Closed rrnewton closed 6 years ago

rrnewton commented 7 years ago

This will be a major step up in assurance for the compiler internals. The core cursorizing transform is really so complicated and error prone that it warrants it.

I won't describe the technique here. Read the paper for more details..

P.S. Note that if this were implemented in a type-indexed, Accelerate style, we could consider doing it at the host type-system level, and thus verifying that our compiler passes correctly handle cursors for all inputs. That's a lot of work, though. It would probably happen in an inverted version of the technique described in the ghostbuster paper. You would need to go to an indexed representation, do the verified transform, and then drop back down. Either that or refactor the whole compiler. But we have generally felt that that provides too high a cost/benefit ratio.

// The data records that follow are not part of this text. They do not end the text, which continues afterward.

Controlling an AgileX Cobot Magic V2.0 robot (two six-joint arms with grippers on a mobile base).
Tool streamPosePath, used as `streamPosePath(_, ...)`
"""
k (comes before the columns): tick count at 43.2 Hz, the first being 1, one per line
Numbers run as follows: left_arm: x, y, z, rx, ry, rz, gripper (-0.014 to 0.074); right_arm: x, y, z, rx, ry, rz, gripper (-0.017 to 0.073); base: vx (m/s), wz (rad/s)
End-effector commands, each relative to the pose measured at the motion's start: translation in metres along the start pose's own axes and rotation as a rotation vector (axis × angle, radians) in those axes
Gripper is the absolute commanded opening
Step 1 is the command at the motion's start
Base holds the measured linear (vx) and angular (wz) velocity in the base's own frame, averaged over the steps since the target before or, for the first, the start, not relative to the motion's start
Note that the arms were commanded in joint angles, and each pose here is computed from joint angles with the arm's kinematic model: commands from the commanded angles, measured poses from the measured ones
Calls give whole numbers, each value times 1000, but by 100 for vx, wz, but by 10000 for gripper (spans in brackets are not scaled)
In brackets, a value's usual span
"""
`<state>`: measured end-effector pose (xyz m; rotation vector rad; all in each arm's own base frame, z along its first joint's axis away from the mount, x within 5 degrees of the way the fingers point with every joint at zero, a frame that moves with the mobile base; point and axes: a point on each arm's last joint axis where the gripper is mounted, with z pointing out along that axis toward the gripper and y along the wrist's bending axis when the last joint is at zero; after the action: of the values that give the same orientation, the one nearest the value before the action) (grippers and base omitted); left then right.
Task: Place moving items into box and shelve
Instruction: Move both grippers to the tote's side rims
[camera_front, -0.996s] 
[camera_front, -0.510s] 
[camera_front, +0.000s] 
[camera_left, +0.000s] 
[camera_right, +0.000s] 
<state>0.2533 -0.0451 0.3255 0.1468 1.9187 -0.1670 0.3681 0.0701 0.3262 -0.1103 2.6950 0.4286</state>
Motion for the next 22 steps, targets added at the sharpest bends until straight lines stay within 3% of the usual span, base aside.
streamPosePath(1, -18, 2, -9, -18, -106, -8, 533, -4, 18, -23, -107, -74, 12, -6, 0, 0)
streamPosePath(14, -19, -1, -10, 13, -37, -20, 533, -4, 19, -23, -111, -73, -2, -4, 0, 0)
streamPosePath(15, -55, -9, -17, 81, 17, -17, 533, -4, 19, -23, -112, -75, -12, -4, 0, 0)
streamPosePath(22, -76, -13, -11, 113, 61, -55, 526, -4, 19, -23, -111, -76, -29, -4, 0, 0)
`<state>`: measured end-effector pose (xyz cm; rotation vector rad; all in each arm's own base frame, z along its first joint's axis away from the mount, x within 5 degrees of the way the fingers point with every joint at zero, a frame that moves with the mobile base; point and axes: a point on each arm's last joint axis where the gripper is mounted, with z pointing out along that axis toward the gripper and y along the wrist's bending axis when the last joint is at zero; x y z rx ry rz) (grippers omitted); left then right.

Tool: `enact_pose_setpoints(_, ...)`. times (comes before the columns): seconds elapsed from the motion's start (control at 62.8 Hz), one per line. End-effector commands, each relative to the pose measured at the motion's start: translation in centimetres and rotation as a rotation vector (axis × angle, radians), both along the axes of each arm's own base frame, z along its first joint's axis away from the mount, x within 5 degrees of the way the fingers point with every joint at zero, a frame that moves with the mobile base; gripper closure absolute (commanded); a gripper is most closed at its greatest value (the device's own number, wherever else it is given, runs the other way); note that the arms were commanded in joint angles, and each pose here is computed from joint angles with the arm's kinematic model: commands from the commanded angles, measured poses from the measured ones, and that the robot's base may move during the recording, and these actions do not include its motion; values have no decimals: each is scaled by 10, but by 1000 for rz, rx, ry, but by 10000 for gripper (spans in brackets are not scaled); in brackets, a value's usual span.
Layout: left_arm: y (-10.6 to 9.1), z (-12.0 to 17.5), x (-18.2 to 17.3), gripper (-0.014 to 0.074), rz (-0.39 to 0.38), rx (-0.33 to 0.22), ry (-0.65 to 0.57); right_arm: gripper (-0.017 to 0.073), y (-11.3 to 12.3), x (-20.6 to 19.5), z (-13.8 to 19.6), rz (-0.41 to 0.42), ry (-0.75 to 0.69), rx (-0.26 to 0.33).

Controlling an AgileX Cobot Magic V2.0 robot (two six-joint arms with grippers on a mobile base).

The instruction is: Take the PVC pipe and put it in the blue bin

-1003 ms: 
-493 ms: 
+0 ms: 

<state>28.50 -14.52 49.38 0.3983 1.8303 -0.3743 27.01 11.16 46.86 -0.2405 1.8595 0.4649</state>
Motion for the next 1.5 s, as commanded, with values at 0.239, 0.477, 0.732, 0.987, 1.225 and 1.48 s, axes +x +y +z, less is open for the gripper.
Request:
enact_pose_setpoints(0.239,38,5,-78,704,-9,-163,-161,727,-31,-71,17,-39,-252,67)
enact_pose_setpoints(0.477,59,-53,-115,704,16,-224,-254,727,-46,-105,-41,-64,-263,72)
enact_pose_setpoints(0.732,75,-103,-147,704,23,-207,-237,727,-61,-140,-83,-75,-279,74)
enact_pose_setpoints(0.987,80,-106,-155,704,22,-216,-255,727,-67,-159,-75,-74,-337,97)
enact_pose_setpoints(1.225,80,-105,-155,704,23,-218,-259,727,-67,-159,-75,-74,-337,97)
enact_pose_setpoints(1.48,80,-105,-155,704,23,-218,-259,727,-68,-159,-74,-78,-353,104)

Perhaps there are lighter weight (static) verification techniques... In the meantime, the more dynamic testing approach in this issue should do quite well.

rrnewton commented 7 years ago

Important point -- will this just be for L2, or also for L3 / Target language?

vollmerm commented 7 years ago

It makes sense to extend the existing typechecker for L2 first. We could also add a typechecker for L3, potentially, but some of the information we need for checking might be gone by then.

vollmerm commented 7 years ago

@rrnewton: I ended up giving up on doing inference in the type checker, but it's probably possible to do.

Instead I modified RouteEnds and Cursorize to add Has(...) types, and it seems to work on simple tests.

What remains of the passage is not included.